El gran peligro que entraña la novela para el lector inocente consiste en esta trampa retórica de efectos corrosivos. Si se toma demasiado en serio la trama criminal, truculenta y sanguinaria como ciertas teleseries policiales de última generación (“CSI”, “Hannibal”, “Dexter”, “True Detective”, etc.), en detrimento del realismo autobiográfico, perderá una parte significativa del sentido del libro. Pero si, por el contrario, menosprecia la aportación de la trama criminal, o la considera un artificio superfluo diseñado para seducir al gusto mayoritario con el sensacionalismo gráfico y la brutalidad escabrosa de los detalles, estará perdiéndose una de las dimensiones fundamentales del artefacto novelesco, uno de sus atractivos más poderosos e insidiosos.

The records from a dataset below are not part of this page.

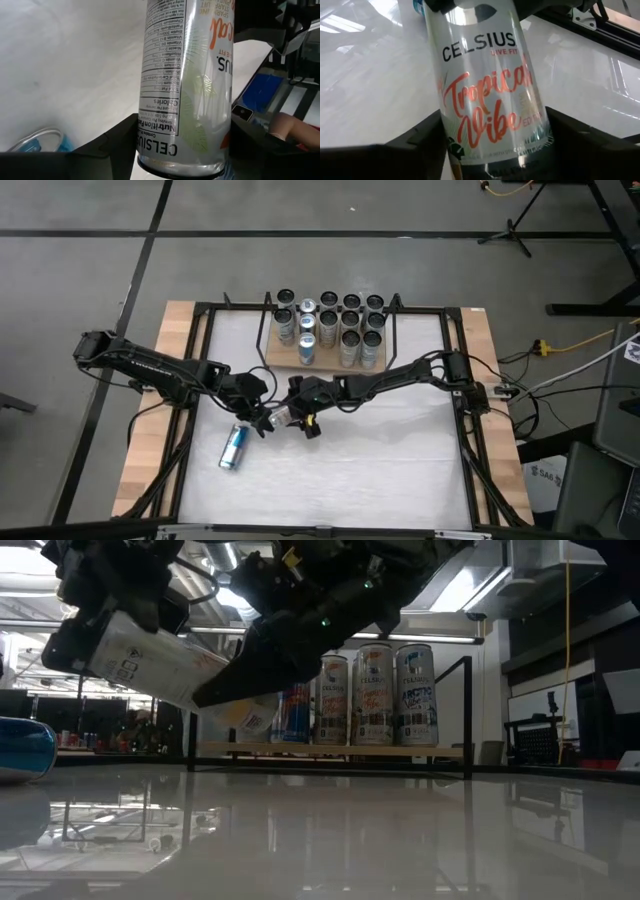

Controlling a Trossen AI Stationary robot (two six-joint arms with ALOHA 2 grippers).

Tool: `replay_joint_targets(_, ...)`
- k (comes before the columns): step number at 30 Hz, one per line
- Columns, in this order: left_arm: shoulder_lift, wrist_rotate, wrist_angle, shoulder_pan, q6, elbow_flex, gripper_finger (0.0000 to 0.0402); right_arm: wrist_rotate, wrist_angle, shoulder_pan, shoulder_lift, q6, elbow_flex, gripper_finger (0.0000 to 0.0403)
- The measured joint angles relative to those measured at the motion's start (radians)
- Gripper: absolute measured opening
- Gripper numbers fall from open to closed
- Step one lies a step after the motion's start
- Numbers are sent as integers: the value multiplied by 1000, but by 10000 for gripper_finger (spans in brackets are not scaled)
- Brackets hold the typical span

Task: Place canned beverage on shelf
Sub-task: Put the white soda can aligned with the other white soda can on the shelf

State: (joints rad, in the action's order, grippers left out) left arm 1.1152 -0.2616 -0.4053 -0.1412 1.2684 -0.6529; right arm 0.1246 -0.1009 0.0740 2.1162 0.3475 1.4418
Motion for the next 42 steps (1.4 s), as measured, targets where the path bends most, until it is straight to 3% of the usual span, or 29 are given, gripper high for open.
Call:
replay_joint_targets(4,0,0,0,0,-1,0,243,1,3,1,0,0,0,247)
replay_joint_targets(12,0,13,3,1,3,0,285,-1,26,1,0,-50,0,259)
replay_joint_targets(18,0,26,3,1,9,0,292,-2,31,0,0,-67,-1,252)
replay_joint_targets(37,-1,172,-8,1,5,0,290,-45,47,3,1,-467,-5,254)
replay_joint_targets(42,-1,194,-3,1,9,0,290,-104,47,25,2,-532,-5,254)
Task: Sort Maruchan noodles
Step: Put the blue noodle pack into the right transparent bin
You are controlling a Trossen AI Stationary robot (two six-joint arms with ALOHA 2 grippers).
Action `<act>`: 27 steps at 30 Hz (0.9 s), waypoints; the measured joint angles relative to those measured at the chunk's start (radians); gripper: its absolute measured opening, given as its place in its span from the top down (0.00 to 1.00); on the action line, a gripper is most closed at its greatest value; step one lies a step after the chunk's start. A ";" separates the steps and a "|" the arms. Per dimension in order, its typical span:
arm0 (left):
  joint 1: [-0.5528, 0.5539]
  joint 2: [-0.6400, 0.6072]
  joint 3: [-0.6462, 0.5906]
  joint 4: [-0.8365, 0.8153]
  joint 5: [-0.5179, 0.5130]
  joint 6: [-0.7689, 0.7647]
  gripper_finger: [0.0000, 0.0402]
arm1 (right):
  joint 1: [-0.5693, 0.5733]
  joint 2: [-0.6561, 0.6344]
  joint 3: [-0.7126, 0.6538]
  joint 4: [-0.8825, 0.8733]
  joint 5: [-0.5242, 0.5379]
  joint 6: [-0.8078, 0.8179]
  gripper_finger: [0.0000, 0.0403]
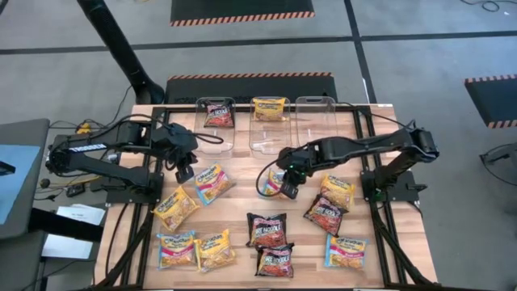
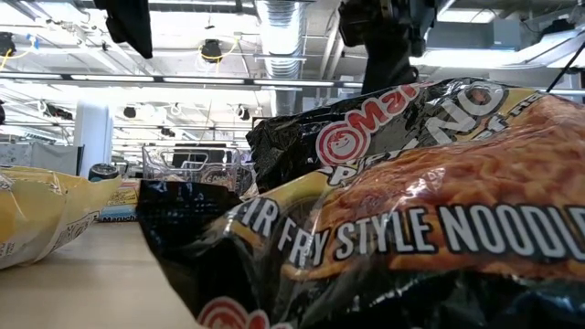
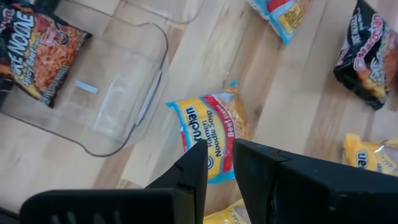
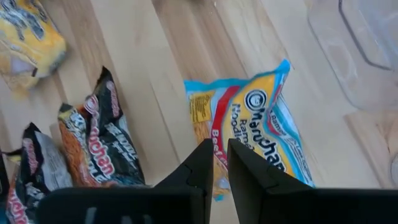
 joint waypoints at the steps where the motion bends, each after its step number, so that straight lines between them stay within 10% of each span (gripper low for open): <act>1: 0.000 0.000 0.000 -0.004 0.000 0.005 0.85 | 0.000 0.000 0.003 -0.001 0.000 0.000 0.82; 27: 0.000 0.000 0.000 -0.010 0.000 0.012 0.85 | -0.002 0.000 0.009 0.015 -0.001 0.042 0.82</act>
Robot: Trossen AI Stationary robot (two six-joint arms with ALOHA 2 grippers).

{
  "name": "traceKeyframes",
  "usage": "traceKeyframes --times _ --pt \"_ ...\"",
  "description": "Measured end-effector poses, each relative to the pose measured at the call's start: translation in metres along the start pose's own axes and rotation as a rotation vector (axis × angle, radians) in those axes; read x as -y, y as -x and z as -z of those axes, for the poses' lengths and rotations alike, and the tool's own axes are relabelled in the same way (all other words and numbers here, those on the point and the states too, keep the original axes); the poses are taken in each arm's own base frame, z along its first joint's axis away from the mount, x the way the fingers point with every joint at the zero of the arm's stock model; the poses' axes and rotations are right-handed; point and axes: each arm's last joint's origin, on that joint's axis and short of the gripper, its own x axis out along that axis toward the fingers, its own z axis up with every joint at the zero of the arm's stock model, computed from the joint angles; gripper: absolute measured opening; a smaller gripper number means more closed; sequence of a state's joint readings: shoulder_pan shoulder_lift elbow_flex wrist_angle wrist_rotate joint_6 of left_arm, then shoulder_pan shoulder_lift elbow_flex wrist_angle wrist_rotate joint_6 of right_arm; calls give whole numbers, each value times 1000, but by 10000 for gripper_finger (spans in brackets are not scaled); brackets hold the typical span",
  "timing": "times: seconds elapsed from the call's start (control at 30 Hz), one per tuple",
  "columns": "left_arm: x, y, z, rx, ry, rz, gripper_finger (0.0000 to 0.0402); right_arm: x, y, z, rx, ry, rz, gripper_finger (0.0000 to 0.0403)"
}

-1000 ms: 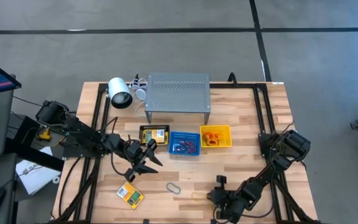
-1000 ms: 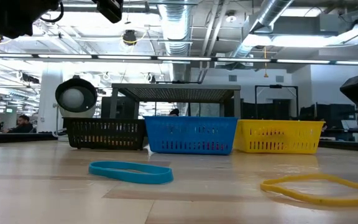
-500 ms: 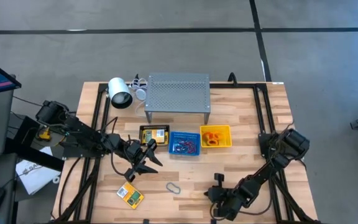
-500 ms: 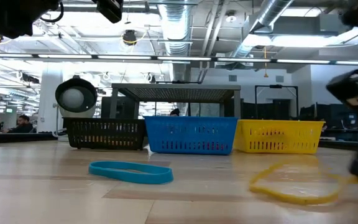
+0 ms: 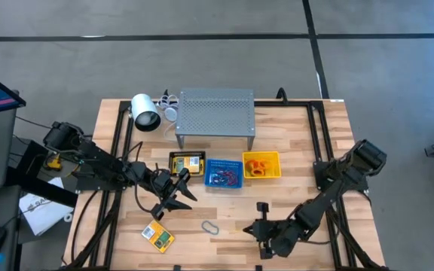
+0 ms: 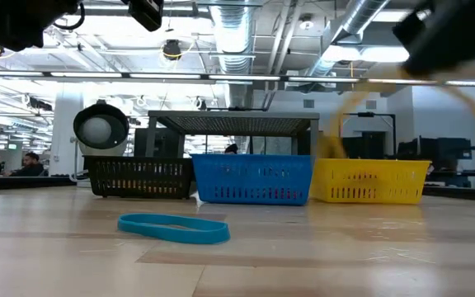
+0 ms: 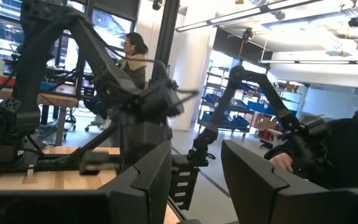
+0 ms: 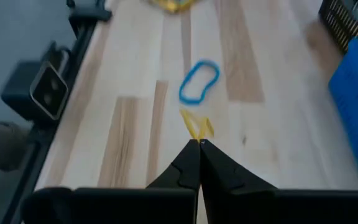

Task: Pick & Place Office Desk Supplies
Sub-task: Put the yellow rubber band into the blue bin

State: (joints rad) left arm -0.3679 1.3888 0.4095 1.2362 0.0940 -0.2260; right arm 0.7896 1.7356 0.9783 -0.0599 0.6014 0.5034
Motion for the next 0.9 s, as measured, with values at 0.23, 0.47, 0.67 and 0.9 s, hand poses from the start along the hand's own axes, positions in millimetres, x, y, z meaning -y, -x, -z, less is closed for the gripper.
traceKeyframes --times 0.23,0.47,0.67,0.9 --pt "0 0 0 -4 0 -1 136 21 15 -27 60 37 12 0" --pt "0 0 1 -8 -11 -2 136 46 25 -44 70 67 59 0" --pt "0 0 1 -9 -92 -2 136 66 20 -55 71 106 92 0" --pt "-4 1 -2 -2 -118 -18 136 94 5 -63 53 135 126 0"
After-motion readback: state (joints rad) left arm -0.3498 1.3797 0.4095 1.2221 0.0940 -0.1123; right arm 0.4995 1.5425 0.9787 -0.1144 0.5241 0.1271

Esta novela de Ellis es un cóctel explosivo del que no puede extraerse ningún componente específico, ni separarse sus ingredientes como si fueran niveles o capas superpuestas, sin estropear el sabor agridulce de la mezcla. Autorretrato íntimo del autor con fondo ficcional, novela adolescente sobre la formación del escritor, relato de sensibilidad pulp sobre las atrocidades de un psicópata, pornografía bisexual, giallo o slasher con cuchilladas, mutilaciones y ensañamientos cruentos, retrato generacional implacable, novela nostálgica sobre el pasado de la grandiosa y terrible ciudad de Los Ángeles. Una despedida y una celebración, en suma, de la juventud y el tiempo perdido, con todos sus errores, desvaríos, excesos, perversiones y abusos imaginables.

Escrita con la distancia estética de un dandi proustiano, “Los destrozos” narra con crudeza irónica, también, el final trágico y la decadencia del Imperio americano. El fin del sueño colectivo que fue siempre, para todos nosotros, los jóvenes de entonces, el mito sociocultural, la imagen publicitaria del Imperio y la cultura impura de ese Imperio en descomposición.